# Feature Engineering with Snowflake Feature Store

This notebook derives features from raw continuous customer data using **Snowflake Feature Store**.

The Feature Store provides:
- Centralized feature definitions and management
- Automatic feature refresh on schedule
- Point-in-time correct features for training
- Feature lineage and discovery
- Consistent features for training and inference

**Prerequisites**: Run `generate_continuous_data.ipynb` first to create raw data tables.

In [None]:
import numpy as np
import pandas as pd
from datetime import datetime, timedelta
from snowflake.snowpark.context import get_active_session
from snowflake.snowpark import functions as F, Window
from snowflake.ml.feature_store import (
    FeatureStore,
    FeatureView,
    Entity,
    CreationMode
)

session = get_active_session()
print(f"Snowpark version: {session.get_current_version()}")

## Configuration

In [None]:
DATABASE = 'ML_DEMO'
SCHEMA = 'PUBLIC'
FEATURE_STORE_NAME = 'CLV_FEATURE_STORE'
WAREHOUSE = 'ML_DEMO_WH'

session.use_database(DATABASE)
session.use_schema(SCHEMA)
session.use_warehouse(WAREHOUSE)

OBSERVATION_DATE = datetime(2024, 6, 30)

print(f"Database: {DATABASE}")
print(f"Schema: {SCHEMA}")
print(f"Feature Store: {FEATURE_STORE_NAME}")
print(f"Warehouse: {WAREHOUSE}")
print(f"Observation Date: {OBSERVATION_DATE}")

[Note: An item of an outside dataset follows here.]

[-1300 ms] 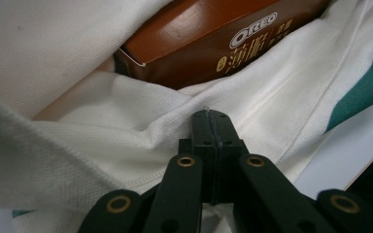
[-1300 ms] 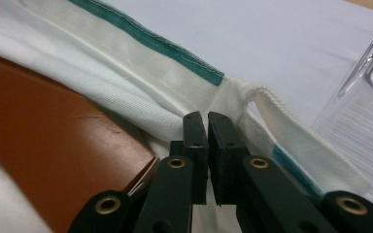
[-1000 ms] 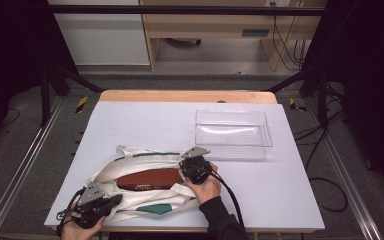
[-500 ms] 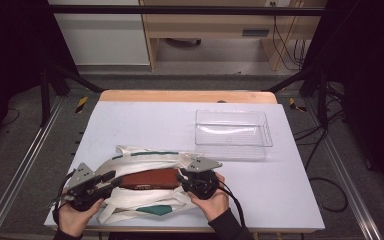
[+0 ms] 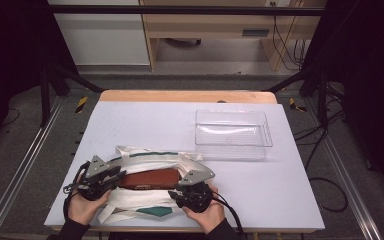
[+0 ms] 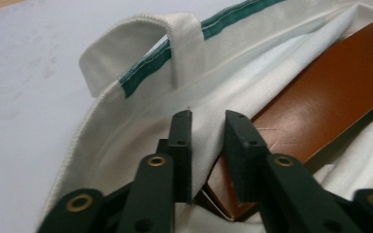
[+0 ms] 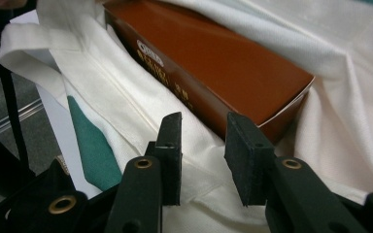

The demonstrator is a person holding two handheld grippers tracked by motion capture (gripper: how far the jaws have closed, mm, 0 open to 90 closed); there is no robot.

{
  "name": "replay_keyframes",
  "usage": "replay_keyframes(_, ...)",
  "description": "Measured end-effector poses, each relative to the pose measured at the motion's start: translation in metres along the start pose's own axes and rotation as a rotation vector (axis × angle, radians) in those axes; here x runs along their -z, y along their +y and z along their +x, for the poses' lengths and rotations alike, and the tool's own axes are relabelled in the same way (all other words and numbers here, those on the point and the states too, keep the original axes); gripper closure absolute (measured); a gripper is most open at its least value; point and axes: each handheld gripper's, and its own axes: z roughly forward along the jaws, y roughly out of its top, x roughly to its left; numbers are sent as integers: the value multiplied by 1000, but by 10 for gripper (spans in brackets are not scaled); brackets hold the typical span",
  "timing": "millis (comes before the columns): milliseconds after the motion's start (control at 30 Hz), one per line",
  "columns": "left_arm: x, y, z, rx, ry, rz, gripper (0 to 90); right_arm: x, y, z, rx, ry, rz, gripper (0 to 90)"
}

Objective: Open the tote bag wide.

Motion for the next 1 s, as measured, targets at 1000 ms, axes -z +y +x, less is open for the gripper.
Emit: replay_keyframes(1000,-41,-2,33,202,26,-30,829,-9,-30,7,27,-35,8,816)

## Create or Connect to Feature Store

A feature store in Snowflake is a schema that contains feature views (backed by dynamic tables or views).

In [None]:
fs = FeatureStore(
    session=session,
    database=DATABASE,
    name=FEATURE_STORE_NAME,
    default_warehouse=WAREHOUSE,
    creation_mode=CreationMode.CREATE_IF_NOT_EXIST
)

print(f"✓ Feature Store ready: {DATABASE}.{FEATURE_STORE_NAME}")

## Register Entity

Entities organize features by subject. Here we create a CUSTOMER entity with CUSTOMER_ID as the join key.

In [None]:
try:
    customer_entity = fs.get_entity("CUSTOMER")
    print("✓ CUSTOMER entity already exists")
except:
    customer_entity = Entity(
        name="CUSTOMER",
        join_keys=["CUSTOMER_ID"],
        desc="Customer entity for CLV prediction"
    )
    fs.register_entity(customer_entity)
    print("✓ Created CUSTOMER entity")

print(f"  Join keys: {customer_entity.join_keys}")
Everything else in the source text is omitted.